> **ASSIGNMENT**: Within the entries below, the lines from the one with "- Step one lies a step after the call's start" through the one with "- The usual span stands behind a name" are to be set down exactly, both ends kept.

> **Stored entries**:

• • • • • • •

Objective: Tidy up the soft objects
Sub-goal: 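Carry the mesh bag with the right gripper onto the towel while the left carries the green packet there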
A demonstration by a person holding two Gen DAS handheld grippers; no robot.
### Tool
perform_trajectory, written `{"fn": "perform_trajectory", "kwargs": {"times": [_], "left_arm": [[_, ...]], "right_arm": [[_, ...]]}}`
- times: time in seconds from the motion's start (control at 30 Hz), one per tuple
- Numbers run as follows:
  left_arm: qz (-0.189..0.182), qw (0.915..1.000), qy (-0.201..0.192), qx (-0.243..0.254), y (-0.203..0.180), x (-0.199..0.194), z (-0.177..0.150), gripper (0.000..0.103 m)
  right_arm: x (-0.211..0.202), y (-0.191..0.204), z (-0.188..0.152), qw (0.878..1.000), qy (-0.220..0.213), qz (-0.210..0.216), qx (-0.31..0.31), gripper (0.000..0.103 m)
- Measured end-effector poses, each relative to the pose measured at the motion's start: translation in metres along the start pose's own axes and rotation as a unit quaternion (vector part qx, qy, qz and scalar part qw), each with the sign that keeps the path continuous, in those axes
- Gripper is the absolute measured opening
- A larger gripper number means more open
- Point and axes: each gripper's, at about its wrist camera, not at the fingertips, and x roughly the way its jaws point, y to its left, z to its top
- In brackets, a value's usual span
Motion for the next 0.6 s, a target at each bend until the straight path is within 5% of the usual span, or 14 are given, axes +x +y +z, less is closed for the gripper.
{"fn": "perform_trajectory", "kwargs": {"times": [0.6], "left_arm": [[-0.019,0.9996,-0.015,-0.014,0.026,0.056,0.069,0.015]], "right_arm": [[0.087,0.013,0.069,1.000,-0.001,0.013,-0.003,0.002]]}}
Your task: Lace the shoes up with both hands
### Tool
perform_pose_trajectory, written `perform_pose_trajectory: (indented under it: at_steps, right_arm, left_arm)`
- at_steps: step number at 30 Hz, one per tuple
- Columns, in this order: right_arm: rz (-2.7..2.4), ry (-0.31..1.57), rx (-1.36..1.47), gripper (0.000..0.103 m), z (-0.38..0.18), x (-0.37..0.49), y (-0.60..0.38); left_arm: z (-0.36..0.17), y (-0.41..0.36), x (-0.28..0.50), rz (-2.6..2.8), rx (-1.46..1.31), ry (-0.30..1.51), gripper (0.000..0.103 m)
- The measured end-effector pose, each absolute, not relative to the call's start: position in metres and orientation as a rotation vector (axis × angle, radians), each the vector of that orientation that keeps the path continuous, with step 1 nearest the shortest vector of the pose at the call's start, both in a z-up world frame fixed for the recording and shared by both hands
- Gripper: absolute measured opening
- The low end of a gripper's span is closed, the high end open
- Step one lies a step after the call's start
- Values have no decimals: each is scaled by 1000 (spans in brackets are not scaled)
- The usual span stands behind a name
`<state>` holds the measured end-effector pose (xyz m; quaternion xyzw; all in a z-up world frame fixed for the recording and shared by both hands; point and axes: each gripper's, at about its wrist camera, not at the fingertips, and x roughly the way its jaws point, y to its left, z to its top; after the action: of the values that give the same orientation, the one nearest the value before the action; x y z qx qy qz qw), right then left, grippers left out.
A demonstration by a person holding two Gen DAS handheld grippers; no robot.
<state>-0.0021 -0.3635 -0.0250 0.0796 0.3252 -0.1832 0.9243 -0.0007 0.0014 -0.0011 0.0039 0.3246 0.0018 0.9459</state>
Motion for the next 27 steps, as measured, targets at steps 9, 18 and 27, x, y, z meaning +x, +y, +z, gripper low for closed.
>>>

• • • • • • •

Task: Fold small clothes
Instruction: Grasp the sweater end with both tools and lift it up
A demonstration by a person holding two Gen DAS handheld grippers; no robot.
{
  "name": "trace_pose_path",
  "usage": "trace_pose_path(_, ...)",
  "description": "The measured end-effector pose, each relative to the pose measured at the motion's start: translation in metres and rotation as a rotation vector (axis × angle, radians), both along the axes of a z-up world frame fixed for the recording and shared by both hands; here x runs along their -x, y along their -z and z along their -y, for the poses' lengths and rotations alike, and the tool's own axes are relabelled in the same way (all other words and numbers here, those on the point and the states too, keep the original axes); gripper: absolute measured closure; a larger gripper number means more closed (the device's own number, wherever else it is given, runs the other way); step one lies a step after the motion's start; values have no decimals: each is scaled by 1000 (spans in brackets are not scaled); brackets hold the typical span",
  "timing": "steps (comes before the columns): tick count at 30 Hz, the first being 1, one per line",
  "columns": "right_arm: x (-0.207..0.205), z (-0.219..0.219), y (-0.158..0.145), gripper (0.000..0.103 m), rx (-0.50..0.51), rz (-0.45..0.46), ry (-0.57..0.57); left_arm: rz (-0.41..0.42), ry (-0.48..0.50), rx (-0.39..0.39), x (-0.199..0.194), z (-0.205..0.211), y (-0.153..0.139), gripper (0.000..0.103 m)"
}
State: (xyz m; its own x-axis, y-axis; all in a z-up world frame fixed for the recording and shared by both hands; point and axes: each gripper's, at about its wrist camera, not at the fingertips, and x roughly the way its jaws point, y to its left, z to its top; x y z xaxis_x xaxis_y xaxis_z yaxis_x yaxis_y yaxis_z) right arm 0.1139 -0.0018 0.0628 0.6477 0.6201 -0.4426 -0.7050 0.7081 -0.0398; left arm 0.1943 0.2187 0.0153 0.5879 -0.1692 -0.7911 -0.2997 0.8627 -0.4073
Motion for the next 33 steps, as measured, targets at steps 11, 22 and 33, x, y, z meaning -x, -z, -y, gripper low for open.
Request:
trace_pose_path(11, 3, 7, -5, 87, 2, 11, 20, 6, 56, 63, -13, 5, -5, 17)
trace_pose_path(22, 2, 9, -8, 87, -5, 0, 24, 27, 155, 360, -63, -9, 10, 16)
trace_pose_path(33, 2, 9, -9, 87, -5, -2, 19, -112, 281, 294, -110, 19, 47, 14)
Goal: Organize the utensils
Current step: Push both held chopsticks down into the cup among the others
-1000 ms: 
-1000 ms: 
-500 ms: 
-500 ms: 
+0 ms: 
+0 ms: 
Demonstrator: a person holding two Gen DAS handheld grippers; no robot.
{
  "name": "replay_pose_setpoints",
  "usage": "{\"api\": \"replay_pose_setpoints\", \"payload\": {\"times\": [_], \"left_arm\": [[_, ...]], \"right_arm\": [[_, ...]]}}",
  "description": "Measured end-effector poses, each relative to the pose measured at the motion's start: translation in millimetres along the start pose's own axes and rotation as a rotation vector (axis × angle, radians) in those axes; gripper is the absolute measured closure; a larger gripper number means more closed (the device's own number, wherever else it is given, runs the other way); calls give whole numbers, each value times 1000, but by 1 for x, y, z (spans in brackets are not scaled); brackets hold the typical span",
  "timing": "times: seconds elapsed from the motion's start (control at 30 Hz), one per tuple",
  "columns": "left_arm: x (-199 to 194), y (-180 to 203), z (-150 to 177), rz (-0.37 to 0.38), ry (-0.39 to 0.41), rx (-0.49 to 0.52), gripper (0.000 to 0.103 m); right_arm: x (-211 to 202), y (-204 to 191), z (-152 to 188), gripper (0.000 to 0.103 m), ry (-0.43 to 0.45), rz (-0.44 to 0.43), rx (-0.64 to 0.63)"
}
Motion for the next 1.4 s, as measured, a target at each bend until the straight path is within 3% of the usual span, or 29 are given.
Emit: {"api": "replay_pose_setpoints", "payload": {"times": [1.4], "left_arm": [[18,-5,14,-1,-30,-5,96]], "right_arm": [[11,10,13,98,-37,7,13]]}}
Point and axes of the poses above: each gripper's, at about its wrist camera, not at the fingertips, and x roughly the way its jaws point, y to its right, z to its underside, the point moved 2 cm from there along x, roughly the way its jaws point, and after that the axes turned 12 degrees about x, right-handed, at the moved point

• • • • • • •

> **SOLUTION FOR THIS PROBLEM**:
- Step one lies a step after the call's start
- Values have no decimals: each is scaled by 1000 (spans in brackets are not scaled)
- The usual span stands behind a name

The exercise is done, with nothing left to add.